◆ **AIM OF THE EXERCISE**
Copy each line of the data that has "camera" in it.

◆ **PROVIDED INFORMATION**
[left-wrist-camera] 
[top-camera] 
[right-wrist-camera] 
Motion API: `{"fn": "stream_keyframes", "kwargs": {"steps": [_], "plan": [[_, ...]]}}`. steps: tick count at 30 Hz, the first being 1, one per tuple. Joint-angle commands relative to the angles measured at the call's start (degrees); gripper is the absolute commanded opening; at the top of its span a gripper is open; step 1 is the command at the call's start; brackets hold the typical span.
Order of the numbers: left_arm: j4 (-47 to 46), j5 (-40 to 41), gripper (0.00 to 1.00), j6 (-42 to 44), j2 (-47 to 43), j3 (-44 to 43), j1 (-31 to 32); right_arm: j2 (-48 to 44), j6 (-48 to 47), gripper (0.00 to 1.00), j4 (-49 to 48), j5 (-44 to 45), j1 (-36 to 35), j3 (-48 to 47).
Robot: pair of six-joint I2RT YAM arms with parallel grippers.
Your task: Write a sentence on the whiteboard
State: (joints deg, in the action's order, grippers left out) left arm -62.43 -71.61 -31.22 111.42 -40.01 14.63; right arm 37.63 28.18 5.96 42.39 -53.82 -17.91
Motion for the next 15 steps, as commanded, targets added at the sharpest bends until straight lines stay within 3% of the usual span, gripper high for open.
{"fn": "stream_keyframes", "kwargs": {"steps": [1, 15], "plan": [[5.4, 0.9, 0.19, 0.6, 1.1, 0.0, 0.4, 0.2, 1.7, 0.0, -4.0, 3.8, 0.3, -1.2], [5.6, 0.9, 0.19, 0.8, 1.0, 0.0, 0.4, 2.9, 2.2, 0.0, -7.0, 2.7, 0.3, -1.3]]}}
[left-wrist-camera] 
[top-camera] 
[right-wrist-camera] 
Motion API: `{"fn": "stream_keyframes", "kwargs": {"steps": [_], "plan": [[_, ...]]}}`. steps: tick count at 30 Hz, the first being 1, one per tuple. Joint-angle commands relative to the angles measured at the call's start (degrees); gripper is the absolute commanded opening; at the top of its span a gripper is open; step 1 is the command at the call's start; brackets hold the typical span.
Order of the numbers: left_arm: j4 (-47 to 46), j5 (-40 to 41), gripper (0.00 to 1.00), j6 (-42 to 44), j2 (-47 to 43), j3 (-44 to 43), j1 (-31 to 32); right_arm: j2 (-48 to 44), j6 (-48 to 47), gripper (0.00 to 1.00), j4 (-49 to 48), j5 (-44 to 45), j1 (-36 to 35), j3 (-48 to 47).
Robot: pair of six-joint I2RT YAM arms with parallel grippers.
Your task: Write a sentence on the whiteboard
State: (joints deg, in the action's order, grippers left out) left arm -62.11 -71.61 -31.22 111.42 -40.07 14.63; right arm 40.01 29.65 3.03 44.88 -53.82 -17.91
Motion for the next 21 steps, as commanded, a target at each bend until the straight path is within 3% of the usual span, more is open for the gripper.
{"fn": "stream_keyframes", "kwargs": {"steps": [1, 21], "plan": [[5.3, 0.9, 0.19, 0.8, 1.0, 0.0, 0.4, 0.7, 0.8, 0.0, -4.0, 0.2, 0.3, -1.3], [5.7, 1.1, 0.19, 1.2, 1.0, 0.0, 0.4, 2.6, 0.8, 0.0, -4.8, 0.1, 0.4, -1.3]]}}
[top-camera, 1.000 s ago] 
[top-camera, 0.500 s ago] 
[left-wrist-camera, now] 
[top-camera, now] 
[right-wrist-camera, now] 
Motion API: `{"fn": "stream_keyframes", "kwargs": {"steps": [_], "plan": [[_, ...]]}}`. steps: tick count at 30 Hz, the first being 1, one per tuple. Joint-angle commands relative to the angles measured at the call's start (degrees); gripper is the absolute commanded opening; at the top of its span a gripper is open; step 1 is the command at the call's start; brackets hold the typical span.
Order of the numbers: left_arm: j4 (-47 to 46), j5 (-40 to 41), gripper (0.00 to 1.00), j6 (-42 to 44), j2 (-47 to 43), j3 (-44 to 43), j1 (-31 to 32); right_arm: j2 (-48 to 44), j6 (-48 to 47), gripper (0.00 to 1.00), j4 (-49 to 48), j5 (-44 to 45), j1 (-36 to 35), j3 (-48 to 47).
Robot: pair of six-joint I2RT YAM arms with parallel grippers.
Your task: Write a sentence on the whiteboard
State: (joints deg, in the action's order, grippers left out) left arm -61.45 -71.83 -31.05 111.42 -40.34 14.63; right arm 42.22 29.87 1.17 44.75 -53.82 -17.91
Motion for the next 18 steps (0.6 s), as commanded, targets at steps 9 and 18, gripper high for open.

◆ **RESULT OF THE EXERCISE**
[left-wrist-camera] 
[top-camera] 
[right-wrist-camera] 
[left-wrist-camera] 
[top-camera] 
[right-wrist-camera] 
[top-camera, 1.000 s ago] 
[top-camera, 0.500 s ago] 
[left-wrist-camera, now] 
[top-camera, now] 
[right-wrist-camera, now] 

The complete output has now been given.